I am not sure if this is the best mailing list, but couldn't find
anything fitting better.


I am using Debian testing on amd64.

I am interested in testing qemu-user-aarch64 on my amd64 machine, so
instead of setting up chroots, I decided to just try to use multi-arch
and install some libraries and linkers, and then see from there.

Unfortunately, it didn't work well for arm64.

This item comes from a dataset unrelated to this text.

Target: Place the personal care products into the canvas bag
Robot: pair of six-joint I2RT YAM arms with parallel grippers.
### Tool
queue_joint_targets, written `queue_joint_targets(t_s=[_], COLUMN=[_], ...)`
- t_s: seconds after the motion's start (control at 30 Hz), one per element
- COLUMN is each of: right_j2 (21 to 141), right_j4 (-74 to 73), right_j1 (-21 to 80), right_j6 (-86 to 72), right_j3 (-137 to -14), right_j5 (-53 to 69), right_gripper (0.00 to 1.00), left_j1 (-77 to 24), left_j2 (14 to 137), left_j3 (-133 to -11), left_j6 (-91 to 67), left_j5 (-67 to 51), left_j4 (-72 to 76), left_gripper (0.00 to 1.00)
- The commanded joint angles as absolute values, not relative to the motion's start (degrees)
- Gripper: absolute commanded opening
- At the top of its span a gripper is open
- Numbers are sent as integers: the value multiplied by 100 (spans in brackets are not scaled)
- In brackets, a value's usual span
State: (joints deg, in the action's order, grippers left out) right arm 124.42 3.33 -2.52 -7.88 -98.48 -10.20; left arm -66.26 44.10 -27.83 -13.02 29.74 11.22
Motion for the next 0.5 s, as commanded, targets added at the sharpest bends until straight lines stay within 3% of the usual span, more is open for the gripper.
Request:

$ dpkg --add-architecture arm64
$ apt update
$ apt install libc6:arm64 libgcc-s1:arm64 gcc-10-base:arm64
Reading package lists... Done
Building dependency tree
Reading state information... Done
Some packages could not be installed. This may mean that you have
requested an impossible situation or if you are using the unstable
distribution that some required packages have not yet been created
or been moved out of Incoming.
The following information may help to resolve the situation:

The following packages have unmet dependencies:
adduser : Depends: passwd
Depends: debconf (>= 0.5) but it is not going to be installed or
debconf-2.0
emacs-nox : Depends: emacs-bin-common (= 1:27.1+1-3) but it is not
going to be installed
Depends: emacs-common (= 1:27.1+1-3) but it is not going
to be installed
Depends: libacl1 (>= 2.2.23) but it is not going to be installed
Depends: libasound2 (>= 1.0.16)
Depends: libdbus-1-3 (>= 1.9.14) but it is not going to
be installed
Depends: libgmp10 (>= 2:6.0.0) but it is not going to be installed
Depends: libgnutls30 (>= 3.6.14) but it is not going to
be installed
Depends: libgpm2 (>= 1.20.7) but it is not going to be installed
Depends: libjansson4 (>= 2.7) but it is not going to be installed
Depends: liblcms2-2 (>= 2.2+git20110628) but it is not
going to be installed
Depends: libselinux1 (>= 3.1~) but it is not going to be installed
Depends: libxml2 (>= 2.7.4) but it is not going to be installed
erlang-crypto : Depends: libssl1.1 (>= 1.1.1) but it is not going to
be installed
hunspell-fr : Depends: hunspell-fr-classical but it is not going to
be installed or
hunspell-fr-modern but it is not going to be
installed or
hunspell-fr-revised but it is not going to be
installed or
hunspell-fr-comprehensive but it is not going
to be installed
libc6 : Depends: libgcc-s1 but it is not installable
Depends: libcrypt1 but it is not going to be installed
Depends: libnss-nis but it is not going to be installed
Depends: libnss-nisplus but it is not going to be installed
Recommends: libidn2-0 (>= 2.0.5~) but it is not going to be installed
libssl1.1:arm64 : Depends: debconf:arm64 (>= 0.5) or
debconf-2.0:arm64
libsystemd0 : PreDepends: libgcrypt20 (>= 1.8.0) but it is not going
to be installed
PreDepends: liblz4-1 (>= 0.0~r122) but it is not going
to be installed
PreDepends: liblzma5 (>= 5.1.1alpha+20120614) but it is
not going to be installed
PreDepends: libzstd1 (>= 1.4.0) but it is not going to
be installed
procps : Depends: libncurses6 (>= 6) but it is not going to be installed
Depends: libncursesw6 (>= 6) but it is not going to be installed
Depends: libprocps8 (>= 2:3.3.16-1) but it is not going to
be installed
Depends: init-system-helpers (>= 1.29~) but it is not going
to be installed
Recommends: psmisc
E: Error, pkgProblemResolver::Resolve generated breaks, this may be
caused by held packages.
$

I tried the same with `armhf`, and apt install libc6:armhf
libgcc-s1:armhf gcc-10-base:armhf , installed without issues.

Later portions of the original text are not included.